Look through the data below for the line with "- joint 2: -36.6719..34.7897", and transcribe it exactly together with each line after it up to and including the line with "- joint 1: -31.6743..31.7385". Give nothing else.

= = =

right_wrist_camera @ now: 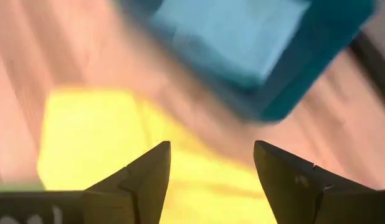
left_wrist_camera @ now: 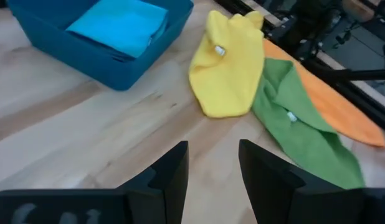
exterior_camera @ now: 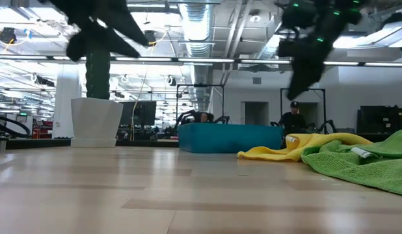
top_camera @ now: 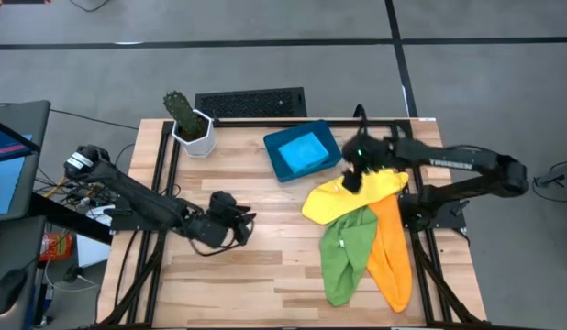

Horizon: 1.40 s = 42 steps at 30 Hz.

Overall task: Fold microfiber towels
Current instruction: Fold the yellow microfiber cloth

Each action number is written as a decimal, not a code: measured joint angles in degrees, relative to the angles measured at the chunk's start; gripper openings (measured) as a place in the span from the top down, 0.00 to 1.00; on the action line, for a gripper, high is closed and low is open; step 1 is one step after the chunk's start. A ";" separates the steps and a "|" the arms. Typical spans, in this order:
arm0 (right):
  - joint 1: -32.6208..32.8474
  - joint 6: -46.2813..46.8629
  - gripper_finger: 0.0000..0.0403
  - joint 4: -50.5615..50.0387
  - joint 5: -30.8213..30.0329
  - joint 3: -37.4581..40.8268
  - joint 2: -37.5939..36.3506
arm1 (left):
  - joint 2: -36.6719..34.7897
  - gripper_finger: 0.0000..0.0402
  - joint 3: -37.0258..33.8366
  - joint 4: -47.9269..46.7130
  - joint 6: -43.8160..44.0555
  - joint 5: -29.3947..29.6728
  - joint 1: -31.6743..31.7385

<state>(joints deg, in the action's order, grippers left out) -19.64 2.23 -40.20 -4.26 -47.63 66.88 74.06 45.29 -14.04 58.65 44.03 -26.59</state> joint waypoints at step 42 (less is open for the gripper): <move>4.91 -4.37 0.37 9.19 0.65 12.17 -2.85 | 49.45 0.96 27.79 18.06 -20.86 -35.87 22.26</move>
<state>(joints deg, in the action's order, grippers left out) -14.74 -2.14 -31.01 -3.61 -35.45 64.03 123.51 73.08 4.02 37.79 8.16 -4.33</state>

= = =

> **Solution to this exercise**
  - joint 2: -36.6719..34.7897
  - gripper_finger: 0.0000..0.0402
  - joint 3: -37.0258..33.8366
  - joint 4: -47.9269..46.7130
  - joint 6: -43.8160..44.0555
  - joint 5: -29.3947..29.6728
  - joint 1: -31.6743..31.7385

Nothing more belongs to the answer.